I sometimes sell items which have come as parts of job lots. Sometimes these are from unclaimed lost property sales, others by way of trade disposals. Some items are tested before sale and others are not. If an item is faulty, it is always described as faulty and sold for spares or repair only. As much information as possible is given in the listing regarding any specifics. If an item is offered as untested it always described as as such and bidders are advised to treat the item as possibly faulty and are asked to bid accordingly.
I have from time to time been contacted by bidders asking what's wrong with a faulty item. The fact is I do not know beyond the information included in the listing.
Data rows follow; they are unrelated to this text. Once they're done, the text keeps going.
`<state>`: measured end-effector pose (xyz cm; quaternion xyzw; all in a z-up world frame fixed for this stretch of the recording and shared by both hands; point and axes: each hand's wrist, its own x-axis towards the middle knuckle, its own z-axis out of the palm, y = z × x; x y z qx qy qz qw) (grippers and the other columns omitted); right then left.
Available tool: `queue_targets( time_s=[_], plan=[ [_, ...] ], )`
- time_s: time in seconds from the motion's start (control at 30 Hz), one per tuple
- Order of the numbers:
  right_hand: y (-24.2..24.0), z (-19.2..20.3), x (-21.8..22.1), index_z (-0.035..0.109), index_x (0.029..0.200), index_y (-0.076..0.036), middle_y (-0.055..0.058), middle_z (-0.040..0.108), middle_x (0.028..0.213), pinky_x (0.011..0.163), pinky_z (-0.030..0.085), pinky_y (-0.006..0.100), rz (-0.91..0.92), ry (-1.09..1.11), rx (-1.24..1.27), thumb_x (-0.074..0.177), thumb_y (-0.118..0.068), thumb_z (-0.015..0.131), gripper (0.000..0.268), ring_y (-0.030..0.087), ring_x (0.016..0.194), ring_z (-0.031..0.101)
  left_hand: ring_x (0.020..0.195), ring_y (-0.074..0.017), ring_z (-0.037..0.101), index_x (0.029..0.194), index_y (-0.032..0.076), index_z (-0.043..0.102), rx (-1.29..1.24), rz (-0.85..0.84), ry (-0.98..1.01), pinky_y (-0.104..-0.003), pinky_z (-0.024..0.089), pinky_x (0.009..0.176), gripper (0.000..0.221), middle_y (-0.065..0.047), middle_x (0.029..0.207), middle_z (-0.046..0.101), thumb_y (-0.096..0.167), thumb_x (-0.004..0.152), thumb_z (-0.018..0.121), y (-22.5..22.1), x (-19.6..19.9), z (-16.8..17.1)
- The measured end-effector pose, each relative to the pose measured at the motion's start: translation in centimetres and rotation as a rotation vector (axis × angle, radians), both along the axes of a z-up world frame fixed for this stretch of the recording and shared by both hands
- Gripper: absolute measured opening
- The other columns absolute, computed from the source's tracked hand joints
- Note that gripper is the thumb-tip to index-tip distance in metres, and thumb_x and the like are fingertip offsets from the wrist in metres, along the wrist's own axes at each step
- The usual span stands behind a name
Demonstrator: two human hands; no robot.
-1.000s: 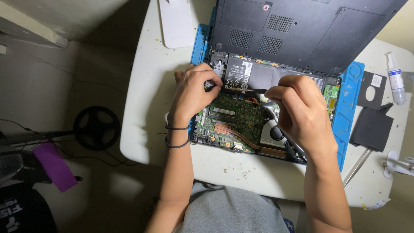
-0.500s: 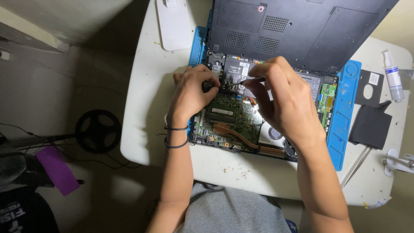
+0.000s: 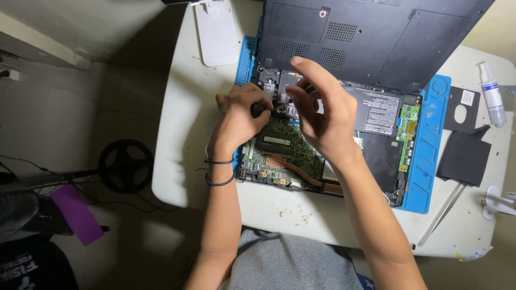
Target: Repairing internal laptop components including the battery and ribbon cables, followed by reassembling the case.
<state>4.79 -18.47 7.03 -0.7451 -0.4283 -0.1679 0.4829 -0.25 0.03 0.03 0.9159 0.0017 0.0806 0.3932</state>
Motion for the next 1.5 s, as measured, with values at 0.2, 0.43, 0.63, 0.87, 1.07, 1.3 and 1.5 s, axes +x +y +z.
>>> queue_targets(
  time_s=[0.2,0.43,0.63,0.87,1.07,1.3,1.5],
  plan=[
    [-0.4,1.4,-0.4,0.055,0.139,0.005,0.021,0.072,0.104,0.061,0.056,0.036,0.043,0.061,0.112,0.105,0.011,0.052,0.034,0.024,0.068,0.063,0.092,-0.0248,0.062,0.089,0.019,0.075,-0.028,-0.028,0.074,-0.043,0.032,0.086,0.01,0.001,0.095,0.065,0.009,0.085,0.075,0.2,-0.2,1.5],
    [-0.7,-1.4,0.8,0.063,0.118,0.008,0.016,0.069,0.079,0.045,0.046,0.029,-0.064,-0.092,0.229,0.097,0.003,0.077,0.026,0.019,0.052,0.054,0.09,-0.0255,0.063,0.087,0.018,0.074,-0.006,-0.001,0.07,-0.044,0.031,0.085,0.01,0.0,0.093,0.066,0.009,0.083,0.075,-0.2,-0.1,1.1],
    [0.1,-1.6,0.1,0.057,0.124,0.011,0.021,0.07,0.089,0.053,0.05,0.035,0.047,-0.077,0.276,0.101,0.01,0.059,0.023,0.026,0.061,0.06,0.091,-0.0254,0.062,0.086,0.018,0.073,-0.023,-0.005,0.055,-0.043,0.031,0.086,0.01,0.001,0.092,0.064,0.008,0.084,0.074,-0.2,-0.2,1.1],
    [-0.5,-2.5,0.1,0.06,0.114,0.008,0.017,0.068,0.082,0.049,0.045,0.033,-0.047,-0.145,0.283,0.098,-0.001,0.07,0.021,0.022,0.057,0.052,0.092,-0.0257,0.061,0.087,0.018,0.072,-0.027,-0.006,0.063,-0.045,0.032,0.088,0.01,0.001,0.091,0.064,0.01,0.084,0.075,-0.1,-0.2,1.2],
    [-1.1,-5.3,-0.2,0.06,0.114,0.016,0.022,0.068,0.074,0.046,0.045,0.034,-0.039,-0.177,0.358,0.089,0.013,0.075,0.03,0.025,0.051,0.055,0.094,-0.0255,0.062,0.088,0.019,0.073,-0.02,-0.008,0.061,-0.046,0.031,0.09,0.01,0.002,0.092,0.065,0.011,0.083,0.075,-0.2,-0.2,1.2],
    [-0.9,-3.6,-0.5,0.053,0.122,0.02,0.027,0.072,0.086,0.056,0.052,0.038,-0.048,-0.159,0.362,0.093,0.016,0.062,0.03,0.03,0.065,0.066,0.098,-0.0246,0.061,0.088,0.019,0.072,-0.016,0.011,0.119,-0.045,0.031,0.091,0.009,0.002,0.094,0.065,0.013,0.083,0.075,-0.3,0.0,0.9],
    [-2.2,-4.5,0.2,0.057,0.116,0.015,0.02,0.066,0.072,0.048,0.044,0.031,-0.105,-0.144,0.335,0.093,0.007,0.079,0.033,0.021,0.052,0.052,0.1,-0.0243,0.062,0.09,0.019,0.072,0.016,0.005,0.153,-0.045,0.032,0.092,0.01,0.002,0.097,0.066,0.011,0.084,0.071,-0.3,-0.1,1.2]
  ],
)
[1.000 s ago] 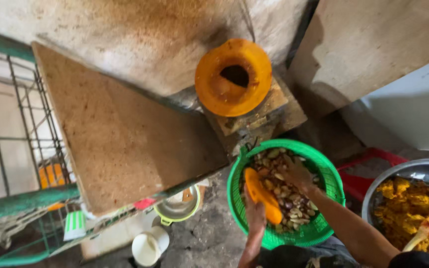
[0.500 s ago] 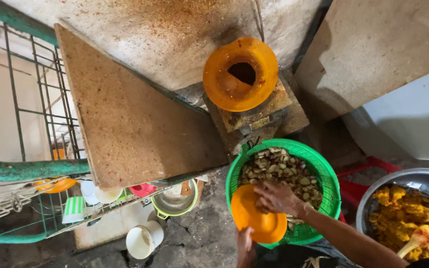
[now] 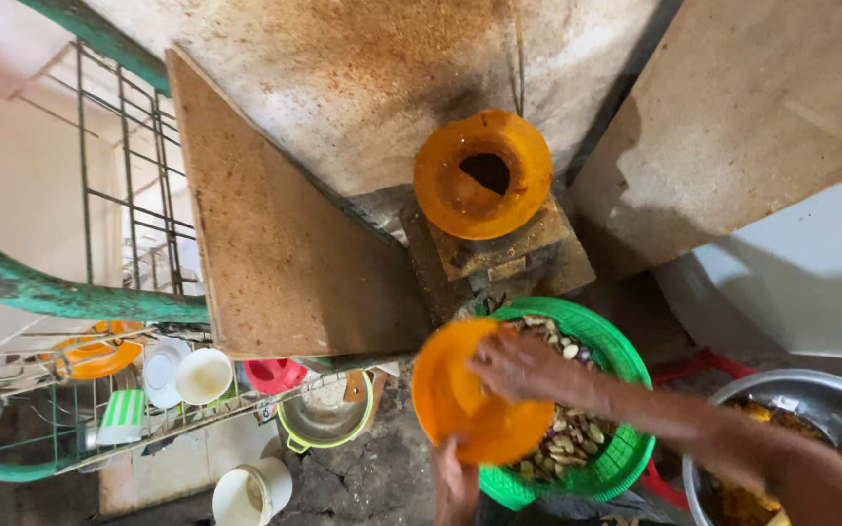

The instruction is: The person scrapes a yellow paste from a metal bowl into a grinder hopper, then places an orange funnel on the grinder and feeds chopped vegetables from a green basket into the hopper by hand.

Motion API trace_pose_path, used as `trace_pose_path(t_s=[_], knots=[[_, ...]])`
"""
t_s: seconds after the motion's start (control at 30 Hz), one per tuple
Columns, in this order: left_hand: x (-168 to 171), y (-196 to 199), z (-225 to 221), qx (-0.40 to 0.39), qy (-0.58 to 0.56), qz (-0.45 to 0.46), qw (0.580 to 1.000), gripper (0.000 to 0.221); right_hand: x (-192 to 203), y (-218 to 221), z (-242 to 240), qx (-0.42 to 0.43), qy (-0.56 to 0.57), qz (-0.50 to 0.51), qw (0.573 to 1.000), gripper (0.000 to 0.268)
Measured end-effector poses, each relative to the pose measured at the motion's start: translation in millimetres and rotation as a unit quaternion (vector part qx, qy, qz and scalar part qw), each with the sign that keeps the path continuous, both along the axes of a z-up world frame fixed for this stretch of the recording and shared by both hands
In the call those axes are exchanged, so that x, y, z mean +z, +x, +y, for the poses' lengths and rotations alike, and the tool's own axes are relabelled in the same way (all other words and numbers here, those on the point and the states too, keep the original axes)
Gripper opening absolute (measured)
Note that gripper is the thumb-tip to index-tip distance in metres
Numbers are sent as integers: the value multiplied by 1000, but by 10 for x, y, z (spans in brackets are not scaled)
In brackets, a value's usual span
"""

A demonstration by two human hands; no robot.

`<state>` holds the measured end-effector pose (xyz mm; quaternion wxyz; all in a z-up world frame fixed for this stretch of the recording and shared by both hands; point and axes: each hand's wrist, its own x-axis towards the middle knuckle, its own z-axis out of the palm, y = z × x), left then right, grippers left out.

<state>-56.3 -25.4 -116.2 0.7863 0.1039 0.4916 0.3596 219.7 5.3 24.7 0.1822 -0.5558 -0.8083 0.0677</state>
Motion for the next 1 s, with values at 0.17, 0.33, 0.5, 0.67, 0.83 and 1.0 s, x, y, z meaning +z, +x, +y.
trace_pose_path(t_s=[0.17, 0.33, 0.5, 0.67, 0.83, 1.0], knots=[[644, 1002, 1250, -9, 77, -14, 997, 44, 392, 741, 954, -51, 27, -68, 996, 26], [1365, 2277, 2278, -79, 147, 56, 984, 53, 241, 1681, 1851, -139, -12, 3, 990, 38], [1802, 2848, 2606, -107, 402, 106, 903, 75, -175, 2205, 2439, -142, 63, 247, 956, 46], [1953, 2747, 2641, -171, 570, 191, 781, 74, -493, 2328, 2502, -171, 40, 269, 947, 44], [1963, 2744, 2689, -177, 612, 191, 747, 76, -679, 2301, 2461, -198, 37, 283, 938, 44], [1910, 2771, 2749, -169, 640, 247, 708, 77, -777, 2280, 2419, -196, 32, 260, 945, 38]])
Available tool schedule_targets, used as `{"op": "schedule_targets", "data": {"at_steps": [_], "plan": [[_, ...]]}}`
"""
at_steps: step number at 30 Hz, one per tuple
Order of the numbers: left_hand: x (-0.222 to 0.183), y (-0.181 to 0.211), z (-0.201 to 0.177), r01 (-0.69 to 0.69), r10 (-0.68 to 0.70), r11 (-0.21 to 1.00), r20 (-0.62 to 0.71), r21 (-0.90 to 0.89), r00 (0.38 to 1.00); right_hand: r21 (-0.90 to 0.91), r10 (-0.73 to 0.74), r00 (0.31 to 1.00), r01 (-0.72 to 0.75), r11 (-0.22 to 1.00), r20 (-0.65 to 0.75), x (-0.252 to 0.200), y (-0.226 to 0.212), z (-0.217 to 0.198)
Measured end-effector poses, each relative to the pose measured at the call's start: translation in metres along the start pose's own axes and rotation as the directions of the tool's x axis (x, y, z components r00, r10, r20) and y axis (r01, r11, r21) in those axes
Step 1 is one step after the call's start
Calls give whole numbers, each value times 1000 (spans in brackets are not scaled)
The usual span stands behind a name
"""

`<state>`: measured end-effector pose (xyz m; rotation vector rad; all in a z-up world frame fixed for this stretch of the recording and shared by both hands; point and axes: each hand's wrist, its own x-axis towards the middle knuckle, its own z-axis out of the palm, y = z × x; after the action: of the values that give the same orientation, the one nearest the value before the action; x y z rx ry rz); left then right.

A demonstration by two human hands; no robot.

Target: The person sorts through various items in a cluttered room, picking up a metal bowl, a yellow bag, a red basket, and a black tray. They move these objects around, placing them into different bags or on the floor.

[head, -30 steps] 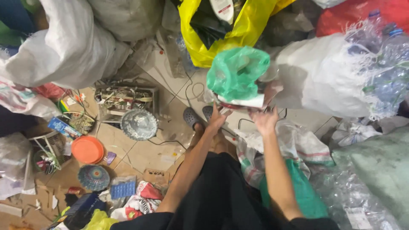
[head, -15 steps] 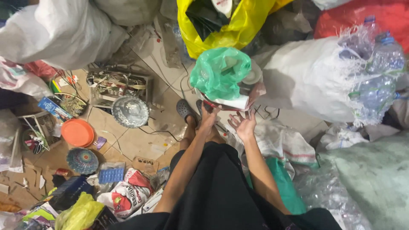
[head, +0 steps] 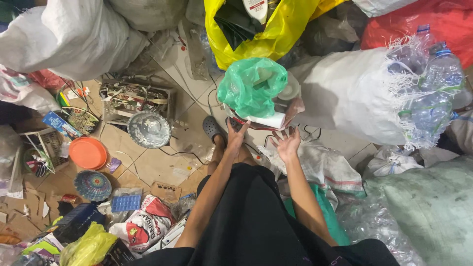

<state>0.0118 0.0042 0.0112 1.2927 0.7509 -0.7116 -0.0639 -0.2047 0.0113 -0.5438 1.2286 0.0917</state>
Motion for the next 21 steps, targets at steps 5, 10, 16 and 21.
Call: {"op": "schedule_targets", "data": {"at_steps": [5,10,16,21], "plan": [[-9,33,2,130,-130,991,6,9,992,-28,-30,998,31,999,60,1,-8,12],[27,12,2,185,-155,957,144,-224,977,-57,23,984,-13,998,176,12,-18,36],[37,57,13,245,-150,849,231,-468,961,-106,106,975,-87,991,194,63,-46,74],[34,47,3,262,-177,827,212,-497,961,-146,107,985,-87,985,134,62,-39,57]]}}
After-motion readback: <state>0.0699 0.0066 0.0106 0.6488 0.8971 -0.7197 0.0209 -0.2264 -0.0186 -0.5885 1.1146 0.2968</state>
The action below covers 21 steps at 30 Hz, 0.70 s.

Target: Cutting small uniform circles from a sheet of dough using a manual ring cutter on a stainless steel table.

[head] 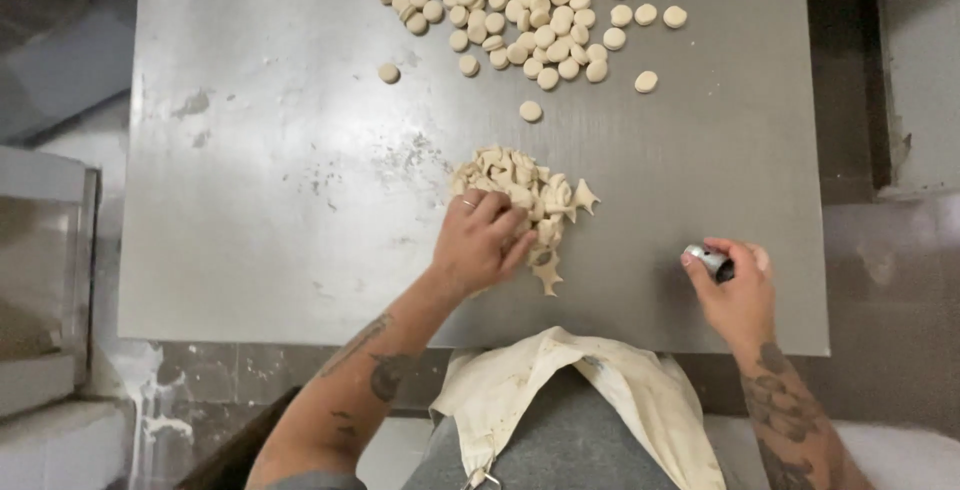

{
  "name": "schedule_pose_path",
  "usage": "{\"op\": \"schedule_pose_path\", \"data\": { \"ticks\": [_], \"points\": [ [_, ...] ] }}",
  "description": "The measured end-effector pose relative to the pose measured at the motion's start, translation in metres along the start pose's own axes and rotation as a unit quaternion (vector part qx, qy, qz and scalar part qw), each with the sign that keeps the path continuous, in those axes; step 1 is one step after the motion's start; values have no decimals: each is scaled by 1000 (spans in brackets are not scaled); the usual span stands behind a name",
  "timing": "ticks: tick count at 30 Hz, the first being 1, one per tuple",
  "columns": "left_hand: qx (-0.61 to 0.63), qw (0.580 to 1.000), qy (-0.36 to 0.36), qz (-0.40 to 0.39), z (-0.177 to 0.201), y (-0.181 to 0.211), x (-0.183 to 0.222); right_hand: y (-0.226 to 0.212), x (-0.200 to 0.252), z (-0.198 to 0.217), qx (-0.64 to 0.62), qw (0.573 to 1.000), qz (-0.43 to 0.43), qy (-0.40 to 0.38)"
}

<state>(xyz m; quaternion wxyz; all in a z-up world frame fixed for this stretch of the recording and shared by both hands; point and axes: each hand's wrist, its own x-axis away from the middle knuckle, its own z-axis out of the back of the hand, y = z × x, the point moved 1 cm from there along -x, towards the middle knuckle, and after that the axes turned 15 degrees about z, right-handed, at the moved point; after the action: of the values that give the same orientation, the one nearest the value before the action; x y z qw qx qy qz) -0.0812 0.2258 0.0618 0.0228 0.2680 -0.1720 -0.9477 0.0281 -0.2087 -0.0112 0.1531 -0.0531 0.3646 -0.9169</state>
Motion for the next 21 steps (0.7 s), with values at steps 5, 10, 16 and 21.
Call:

That's why it's described as faulty and sold for spares or repair.
I have also been contacted by a successful bidder of an item described as faulty for spares or repair, complaining that they couldn't get it repaired at an economic price. Bidders should always bear in mind that what may economical to repair if the skill or technical knowledge is possessed by the buyer to effect a repair, may be totally uneconomical if it is taken to the local repair man who has to make a living by repairing the item and charging to cover his labour and overheads. Remember, most repairers will charge for giving an estimate for repair - after all, the fault needs to be diagnosed before a price can be given for repair and time and technical expertise cost money!
The moral of this article is that before bidding, please do read the description of an item carefully before making a bid. Consider if you buy such an item, whether you have the skill to repair it yourself or whether you are going to use it for spare parts. Take advice before you buy an item if you intend to get it looked at by a repairman who will charge you for his services. Sellers generally do not want to mislead anybody or see buyers disappointed with their purchases. Unfortunately, it is very easy to get carried away by a low starting price or even a buy it now price which seems very attractive and sometimes the expectations of a bidder can be greater than is reasonable for an item described as faulty.
Remember to read the label - then you will get what it says on the tin!